End Stage

The large piece of black sushi from the header graphic above is a stylised caricature of our sweet cat, Seven.

He had gone skinny for a brief bit, so we were feeding him more.  We always said that his heart was where his brain should be, so we’d kind of assumed he’d just forgotten to eat for a while.  He always liked it outside in the Cat Run more than the other two, so we figured he might have stayed out there so long he missed feedings.  He would often come in after a rainstorm, soaked through.  He was not smart.

And he was eating, lots.  Feeding him separate was working, we thought.  Then he just crashed.  A cat that never let anyone pick him up was suddenly falling over and quite cuddly when scooped up.  I made an emergency appointment and Wifeage loved on him on our way out, but stayed home with our smallest while I had our middle kid with me.  We kind of knew.  When we parted, that is.  We kind of knew.

He was in end-stage organ failure.  All the numbers were very bad.  I had to take the doctor aside to level with her and force her to level with me.  I told her that despite our poverty, money wasn’t an issue.  I’d sell the car, a kidney, drugs, my body.  Money wasn’t going to be what factored in a decision for our beautiful boy’s life.  She hemmed and hawed in the way that doctors are supposed to do.  They can’t sway you in your decisions, it’s like, a part of their oath or some bullshit.

But when I asked for chances, even IF it could be fought and we were willing to put him through that sort of treatment.  This sweet, stupid, lovely, semi-feral boy, being held down and tubed and blooded and caged for days.  If we DO this, what chances might he have?

She frowned.  Said, “I haven’t seen it, in all my years.”

At first I scoffed, because she looked barely older than the 14-yo I’d left in the waiting area with our sweet boy.  Then I realised that she was probably doing this when she was 14, and probably had plenty of years.  Enough to warrant that reaction.  She gains nothing from suggesting to me that he’d be better off being slept out.

It was straightforward and the constant communication Wifeage and I were having had no doubts involved.  I held him, for a long time, and he purred smoothly and nuzzled into my chest.  This gorgeous idiot that was so feral when we first fostered him that he’d panic run from any room I entered.  It was 6 months before I got to even pet him, yet here he was having the best Dad Loves of his life on my chest.

He barely flinched when he got his final shot, and he had the best nap of his life in my arms.  Then he was gone.

**

Now I’m told via emails from my mother, that my brother has end-stage liver failure.  She’s got a Master’s in Nursing but I still don’t really understand what she’s saying.  To me it sounds like, “His alcoholism finally caught up to him.”

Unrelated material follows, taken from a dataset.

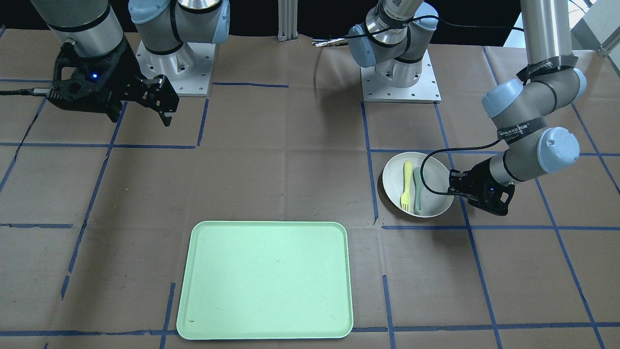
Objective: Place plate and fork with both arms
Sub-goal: 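Slide the plate with the left gripper onto the light green tray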
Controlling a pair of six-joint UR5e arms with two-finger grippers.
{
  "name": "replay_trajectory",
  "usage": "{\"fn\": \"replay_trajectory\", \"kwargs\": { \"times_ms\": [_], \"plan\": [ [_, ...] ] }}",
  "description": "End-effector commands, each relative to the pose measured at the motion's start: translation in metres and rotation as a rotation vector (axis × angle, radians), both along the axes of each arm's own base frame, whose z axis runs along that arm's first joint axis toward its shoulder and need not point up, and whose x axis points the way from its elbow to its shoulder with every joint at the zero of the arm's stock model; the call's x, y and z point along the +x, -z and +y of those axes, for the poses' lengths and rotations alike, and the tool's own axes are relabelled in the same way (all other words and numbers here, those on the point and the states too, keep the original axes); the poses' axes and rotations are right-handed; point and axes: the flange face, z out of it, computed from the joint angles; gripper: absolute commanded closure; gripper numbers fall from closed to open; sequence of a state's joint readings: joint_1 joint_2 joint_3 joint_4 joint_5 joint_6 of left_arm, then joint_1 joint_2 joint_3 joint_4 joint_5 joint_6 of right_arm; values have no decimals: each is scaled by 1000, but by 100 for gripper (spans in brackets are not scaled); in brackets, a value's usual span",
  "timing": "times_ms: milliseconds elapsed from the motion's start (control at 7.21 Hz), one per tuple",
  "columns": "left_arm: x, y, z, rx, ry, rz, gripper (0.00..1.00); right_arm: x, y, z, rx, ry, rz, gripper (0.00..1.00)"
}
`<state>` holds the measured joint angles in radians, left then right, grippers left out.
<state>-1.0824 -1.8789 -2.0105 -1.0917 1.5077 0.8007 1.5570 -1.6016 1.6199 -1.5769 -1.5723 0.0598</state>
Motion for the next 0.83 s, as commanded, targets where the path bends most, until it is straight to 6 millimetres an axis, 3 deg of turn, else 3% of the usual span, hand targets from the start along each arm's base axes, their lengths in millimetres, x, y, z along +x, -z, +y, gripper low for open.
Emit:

My father, the doctor, hasn’t replied to my emails.  It’s my own damn fault, ultimately.  I trained them all that email was best for me and I hated phone calls and that it was okay for us to go a couple of months without contact sometimes.  Now my phone is silent and I’m not sure I wanted that.

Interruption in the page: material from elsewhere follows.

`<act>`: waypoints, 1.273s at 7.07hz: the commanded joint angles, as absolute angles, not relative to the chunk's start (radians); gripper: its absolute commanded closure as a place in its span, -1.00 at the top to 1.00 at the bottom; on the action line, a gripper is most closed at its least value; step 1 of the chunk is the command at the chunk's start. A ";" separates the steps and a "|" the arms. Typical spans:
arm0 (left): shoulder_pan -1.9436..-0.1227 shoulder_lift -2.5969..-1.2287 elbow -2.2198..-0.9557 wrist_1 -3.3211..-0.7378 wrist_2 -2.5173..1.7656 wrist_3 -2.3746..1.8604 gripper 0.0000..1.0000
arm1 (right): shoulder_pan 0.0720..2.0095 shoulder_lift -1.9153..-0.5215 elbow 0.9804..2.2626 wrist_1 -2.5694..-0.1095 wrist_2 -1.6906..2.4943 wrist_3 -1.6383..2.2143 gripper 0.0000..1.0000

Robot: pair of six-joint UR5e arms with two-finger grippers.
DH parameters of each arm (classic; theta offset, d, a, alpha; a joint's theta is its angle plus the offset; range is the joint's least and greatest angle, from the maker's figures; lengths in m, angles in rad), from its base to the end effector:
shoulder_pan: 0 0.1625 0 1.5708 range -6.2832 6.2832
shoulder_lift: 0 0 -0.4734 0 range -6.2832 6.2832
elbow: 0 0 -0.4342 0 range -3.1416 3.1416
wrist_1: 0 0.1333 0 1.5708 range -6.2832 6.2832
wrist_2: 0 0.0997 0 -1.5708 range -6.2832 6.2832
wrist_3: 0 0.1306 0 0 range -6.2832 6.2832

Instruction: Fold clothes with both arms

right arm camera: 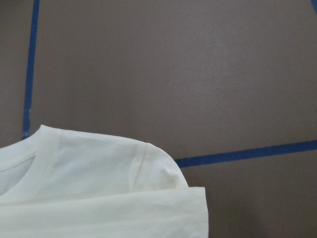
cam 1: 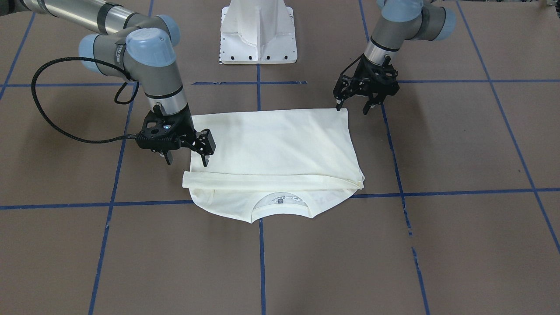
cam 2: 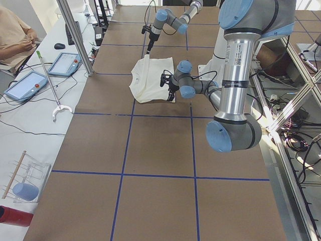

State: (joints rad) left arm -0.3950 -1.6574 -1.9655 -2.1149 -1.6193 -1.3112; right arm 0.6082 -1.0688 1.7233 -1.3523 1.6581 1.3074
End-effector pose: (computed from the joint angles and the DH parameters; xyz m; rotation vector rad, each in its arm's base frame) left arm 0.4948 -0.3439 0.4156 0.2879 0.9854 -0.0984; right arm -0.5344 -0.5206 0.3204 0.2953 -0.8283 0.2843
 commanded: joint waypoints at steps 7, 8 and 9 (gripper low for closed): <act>-0.331 -1.675 -1.907 -2.138 -1.605 -1.336 -0.07 | 0.607 -1.072 1.721 -1.351 1.657 1.307 1.00; -0.330 -1.675 -1.905 -2.138 -1.605 -1.336 -0.40 | 0.607 -1.072 1.721 -1.351 1.657 1.307 1.00; -0.328 -1.675 -1.907 -2.138 -1.605 -1.335 -0.94 | 0.607 -1.072 1.720 -1.351 1.657 1.307 1.00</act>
State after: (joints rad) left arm -0.3306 -1.6745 -1.9070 -2.1384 -1.6045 -1.3358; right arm 0.6075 -1.0722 1.7206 -1.3514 1.6567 1.3069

But then again, it’s standard for me to hear about a death with an email from my mother that simply has that person’s name as the subject, usually weeks after the event so I have little to no time to be a part of anything.  This can be particularly troublesome when she sends me an email subject name of some young and healthy person who has recently proposed to their true love.  Because when I go to open it, I think they’re dead, only to find them blissfully happy.  So name in the subject line doesn’t always mean dead?  Got it.  Sort of.

My father is famous for telling me that my grandmother died by responding to a question about another event that he might not make it because he was still in California for his mother’s funeral.  That she was my Grammy and I might’ve liked to be told she’d died was lost on him.  I don’t expect he’s considered I would want to hear about my brother now.  He’d probably tell me afterward, I think.  No guarantees though.

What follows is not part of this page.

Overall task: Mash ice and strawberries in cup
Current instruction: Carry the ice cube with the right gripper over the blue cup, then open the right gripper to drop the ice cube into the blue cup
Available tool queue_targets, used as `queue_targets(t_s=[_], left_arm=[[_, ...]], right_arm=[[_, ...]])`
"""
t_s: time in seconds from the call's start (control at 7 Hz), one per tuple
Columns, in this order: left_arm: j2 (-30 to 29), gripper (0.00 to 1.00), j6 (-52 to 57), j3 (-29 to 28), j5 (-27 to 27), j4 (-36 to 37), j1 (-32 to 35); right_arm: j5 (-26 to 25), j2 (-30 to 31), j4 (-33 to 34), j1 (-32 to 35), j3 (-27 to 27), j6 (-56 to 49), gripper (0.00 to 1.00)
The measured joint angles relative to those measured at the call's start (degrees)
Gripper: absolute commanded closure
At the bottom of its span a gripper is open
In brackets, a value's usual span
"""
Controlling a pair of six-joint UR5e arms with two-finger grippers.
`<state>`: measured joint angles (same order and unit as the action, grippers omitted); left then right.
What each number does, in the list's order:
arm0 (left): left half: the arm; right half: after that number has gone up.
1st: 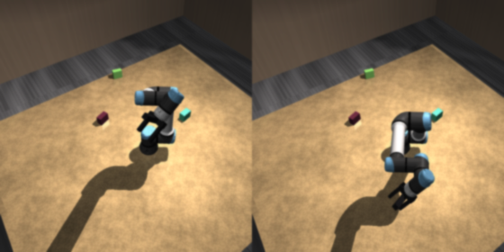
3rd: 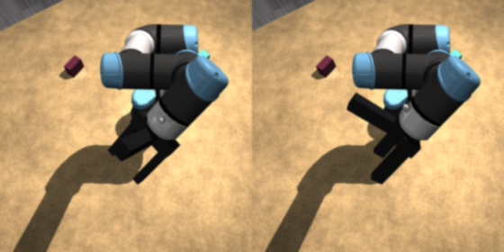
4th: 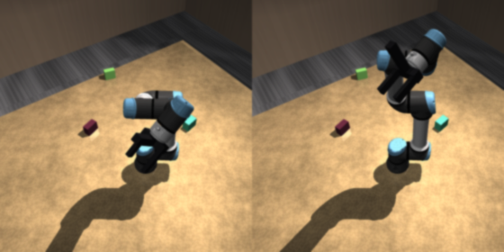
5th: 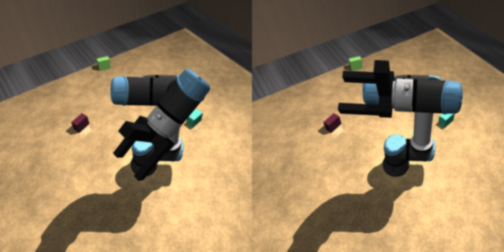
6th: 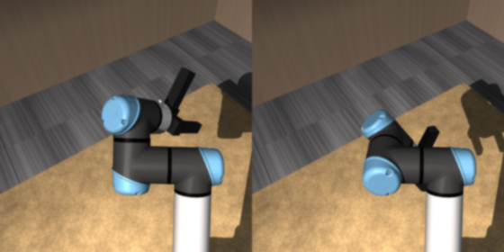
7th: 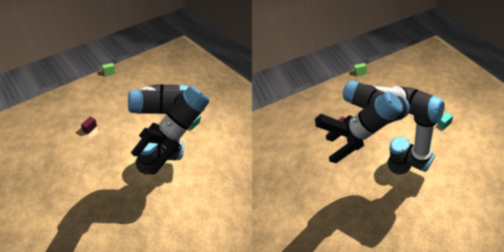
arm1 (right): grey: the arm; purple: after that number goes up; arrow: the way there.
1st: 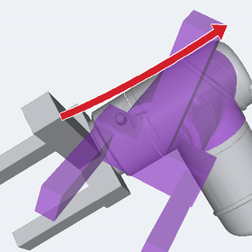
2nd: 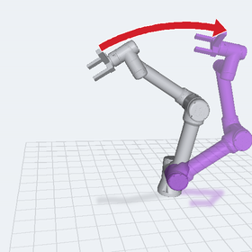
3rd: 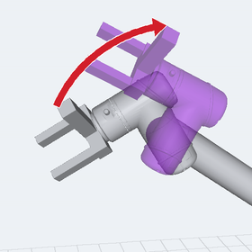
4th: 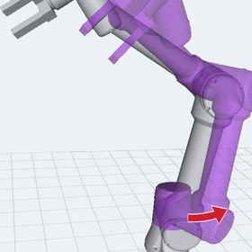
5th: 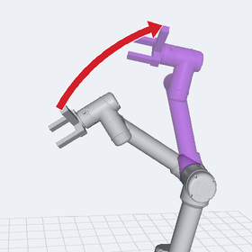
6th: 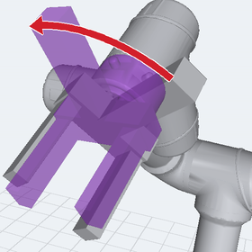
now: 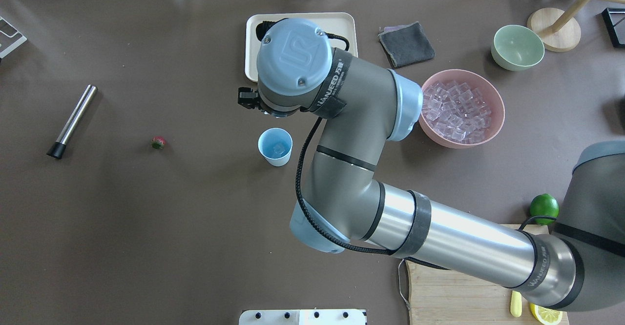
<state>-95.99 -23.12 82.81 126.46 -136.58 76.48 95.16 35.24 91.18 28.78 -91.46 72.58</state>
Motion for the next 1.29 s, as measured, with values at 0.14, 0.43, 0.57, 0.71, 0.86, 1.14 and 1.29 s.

So I’m not new to any of this, but I sure as fuck don’t like it.

I didn’t like what happened with Seven, either.  But at least everybody involved knew what was up.  It was hard, there were explosions of tears, there were sentences that were incredibly difficult to finish.  But I’d so much rather it that way than this.  This feeling that I’m forgotten.  Not important enough to keep involved.  While my only brother lays dying.

I don’t like this at all.

And what’s to come doesn’t promise to be any better.